Le patron de la F1, Stefano Domenicali, l'assure dans une interview à Autosport : l'arrivée de la prochaine génération de moteurs ne sera pas repoussée, mais elle sera surtout mieux préparée.
Contrairement à la genèse des unités de puissance actuelles – conçues dans un contexte où le tout-électrique faisait figure d'horizon unique – les discussions à venir devraient offrir plus de marge de manœuvre. Traduction : moins de pression, plus d'options sur la table.
Un contexte qui a changé
Il y a cinq ans, difficile pour les motoristes de s'écarter de la trajectoire électrique. Aujourd'hui, le paysage automobile est plus nuancé. L'hybride et les carburants durables ont repris du poids dans les stratégies industrielles, ce qui donne à la F1 une certaine légitimité pour continuer dans cette direction.
Un point clé dans les réflexions à venir : garder cette flexibilité technique, sans enfermer les constructeurs dans une seule voie. Une manière d'éviter les débats crispés… et les compromis forcés.
Le nerf de la guerre : coût et poids
Derrière le discours, deux priorités très concrètes émergent : réduire les coûts et alléger les monoplaces.
Aujourd'hui, le prix des unités de puissance est jugé trop élevé. Un problème structurel pour un championnat qui veut rester attractif et durable économiquement.
Même constat côté balance : les F1 modernes flirtent avec des poids de plus en plus élevés. Et dans le viseur, un coupable évident – la batterie. Réduire sa taille et son poids pourrait devenir un levier majeur pour redonner un peu d'agilité aux voitures.
La FIA en chef d'orchestre
C'est la FIA qui mènera les débats réglementaires.
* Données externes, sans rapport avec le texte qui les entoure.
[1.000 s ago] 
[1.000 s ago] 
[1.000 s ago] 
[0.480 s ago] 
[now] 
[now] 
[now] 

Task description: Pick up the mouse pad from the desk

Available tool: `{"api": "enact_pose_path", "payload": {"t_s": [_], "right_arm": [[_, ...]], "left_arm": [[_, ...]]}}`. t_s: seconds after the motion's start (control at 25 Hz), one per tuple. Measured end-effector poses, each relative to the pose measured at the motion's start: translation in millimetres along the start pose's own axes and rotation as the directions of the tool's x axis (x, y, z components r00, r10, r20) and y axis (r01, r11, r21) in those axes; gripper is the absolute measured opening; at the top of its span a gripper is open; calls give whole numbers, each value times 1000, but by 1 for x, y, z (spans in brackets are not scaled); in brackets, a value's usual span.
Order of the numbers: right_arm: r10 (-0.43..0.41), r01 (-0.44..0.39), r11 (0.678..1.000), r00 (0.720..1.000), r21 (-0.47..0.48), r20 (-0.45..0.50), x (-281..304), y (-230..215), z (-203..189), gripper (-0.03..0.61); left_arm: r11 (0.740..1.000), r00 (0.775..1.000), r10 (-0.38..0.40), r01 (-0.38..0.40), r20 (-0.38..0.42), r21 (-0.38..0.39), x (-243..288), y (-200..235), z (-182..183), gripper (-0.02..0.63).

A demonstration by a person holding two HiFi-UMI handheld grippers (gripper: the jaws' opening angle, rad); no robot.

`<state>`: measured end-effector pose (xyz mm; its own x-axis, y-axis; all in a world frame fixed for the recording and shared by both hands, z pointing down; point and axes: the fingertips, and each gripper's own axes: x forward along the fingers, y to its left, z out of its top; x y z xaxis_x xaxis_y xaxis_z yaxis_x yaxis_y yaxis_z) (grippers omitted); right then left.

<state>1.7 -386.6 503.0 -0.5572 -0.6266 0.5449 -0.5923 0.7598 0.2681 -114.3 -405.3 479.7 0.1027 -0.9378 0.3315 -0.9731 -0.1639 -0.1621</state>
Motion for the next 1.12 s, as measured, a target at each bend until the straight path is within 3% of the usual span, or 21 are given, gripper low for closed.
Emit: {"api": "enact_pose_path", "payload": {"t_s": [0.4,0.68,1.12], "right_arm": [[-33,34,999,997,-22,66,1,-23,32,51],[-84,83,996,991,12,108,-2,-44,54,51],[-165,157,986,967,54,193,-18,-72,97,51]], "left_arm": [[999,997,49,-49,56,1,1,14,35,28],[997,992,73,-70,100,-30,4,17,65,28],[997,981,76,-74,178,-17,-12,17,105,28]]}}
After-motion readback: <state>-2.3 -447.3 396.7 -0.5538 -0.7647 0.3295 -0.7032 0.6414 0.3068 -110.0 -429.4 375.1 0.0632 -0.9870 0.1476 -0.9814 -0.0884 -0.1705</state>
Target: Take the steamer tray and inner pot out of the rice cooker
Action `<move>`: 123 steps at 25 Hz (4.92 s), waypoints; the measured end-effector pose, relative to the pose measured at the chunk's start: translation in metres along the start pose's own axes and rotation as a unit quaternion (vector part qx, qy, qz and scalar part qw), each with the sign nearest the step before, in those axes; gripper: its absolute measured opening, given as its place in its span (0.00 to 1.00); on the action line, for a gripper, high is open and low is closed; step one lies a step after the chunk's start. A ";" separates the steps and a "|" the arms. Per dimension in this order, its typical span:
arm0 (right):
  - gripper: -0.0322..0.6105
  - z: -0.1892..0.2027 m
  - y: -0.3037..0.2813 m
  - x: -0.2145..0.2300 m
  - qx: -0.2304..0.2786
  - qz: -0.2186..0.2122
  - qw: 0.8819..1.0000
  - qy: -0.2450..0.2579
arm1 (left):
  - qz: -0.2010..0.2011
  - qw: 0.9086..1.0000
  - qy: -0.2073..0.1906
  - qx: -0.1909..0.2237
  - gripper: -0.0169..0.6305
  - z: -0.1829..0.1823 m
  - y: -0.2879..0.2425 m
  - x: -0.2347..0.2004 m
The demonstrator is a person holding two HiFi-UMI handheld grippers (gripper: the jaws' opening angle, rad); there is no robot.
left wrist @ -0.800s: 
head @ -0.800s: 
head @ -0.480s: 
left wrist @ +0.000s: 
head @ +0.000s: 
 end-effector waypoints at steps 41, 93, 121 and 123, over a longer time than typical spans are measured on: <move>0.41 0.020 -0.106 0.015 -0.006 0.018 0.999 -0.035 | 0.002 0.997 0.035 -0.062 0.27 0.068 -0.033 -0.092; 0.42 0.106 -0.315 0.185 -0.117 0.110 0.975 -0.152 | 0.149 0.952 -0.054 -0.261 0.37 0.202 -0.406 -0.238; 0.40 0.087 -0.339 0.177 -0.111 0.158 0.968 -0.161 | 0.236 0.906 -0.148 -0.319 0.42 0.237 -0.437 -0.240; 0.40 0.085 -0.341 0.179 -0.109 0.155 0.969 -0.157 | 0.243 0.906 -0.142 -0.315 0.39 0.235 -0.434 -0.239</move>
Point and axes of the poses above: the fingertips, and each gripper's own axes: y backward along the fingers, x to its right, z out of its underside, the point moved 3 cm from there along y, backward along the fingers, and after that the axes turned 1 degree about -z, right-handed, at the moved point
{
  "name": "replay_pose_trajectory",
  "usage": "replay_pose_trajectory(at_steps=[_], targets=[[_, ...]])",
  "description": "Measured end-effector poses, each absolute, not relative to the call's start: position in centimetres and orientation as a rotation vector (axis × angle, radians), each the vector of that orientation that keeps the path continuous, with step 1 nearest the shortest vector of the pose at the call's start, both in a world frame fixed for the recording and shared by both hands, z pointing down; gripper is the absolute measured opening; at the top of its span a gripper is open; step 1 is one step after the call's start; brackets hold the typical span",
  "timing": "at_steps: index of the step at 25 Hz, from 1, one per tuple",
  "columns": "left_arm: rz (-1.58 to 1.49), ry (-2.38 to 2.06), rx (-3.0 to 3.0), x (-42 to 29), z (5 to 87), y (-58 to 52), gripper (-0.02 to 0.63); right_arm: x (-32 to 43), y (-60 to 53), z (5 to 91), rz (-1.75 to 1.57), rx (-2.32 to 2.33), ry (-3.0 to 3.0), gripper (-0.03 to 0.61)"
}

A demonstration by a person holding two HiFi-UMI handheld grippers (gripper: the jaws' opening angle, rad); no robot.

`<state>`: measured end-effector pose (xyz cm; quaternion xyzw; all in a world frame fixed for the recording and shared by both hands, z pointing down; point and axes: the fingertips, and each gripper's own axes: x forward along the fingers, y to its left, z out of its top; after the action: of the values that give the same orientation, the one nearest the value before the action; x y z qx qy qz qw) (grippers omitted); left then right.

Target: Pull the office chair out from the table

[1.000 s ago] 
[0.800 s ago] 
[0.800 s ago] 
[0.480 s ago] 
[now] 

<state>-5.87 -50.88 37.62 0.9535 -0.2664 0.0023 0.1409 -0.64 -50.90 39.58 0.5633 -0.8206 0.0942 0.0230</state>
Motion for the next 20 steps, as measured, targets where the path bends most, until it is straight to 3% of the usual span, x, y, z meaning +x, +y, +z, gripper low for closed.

Le processus débute cette année, avec une mission délicate : trouver le bon équilibre entre hybridation, moteur thermique et carburants durables.
L'objectif ? Proposer une base technique cohérente, en phase avec l'industrie automobile, mais aussi avec l'ADN de la discipline.
2031 en ligne de mire… avec une porte entrouverte
À ce stade, 2031 apparaît pour le patron de la Formule 1 comme l'échéance naturelle pour introduire cette nouvelle génération de moteurs. Un calendrier logique compte tenu des délais de développement.
Mais rien n'est totalement figé. Une introduction anticipée reste théoriquement possible… à condition que tous les acteurs s'accordent et que les contraintes techniques le permettent.
En clair, la F1 veut éviter de se retrouver coincée comme par le passé. Cette fois, elle prend le temps de construire. Et dans un sport où chaque détail compte, ce n'est probablement pas un luxe.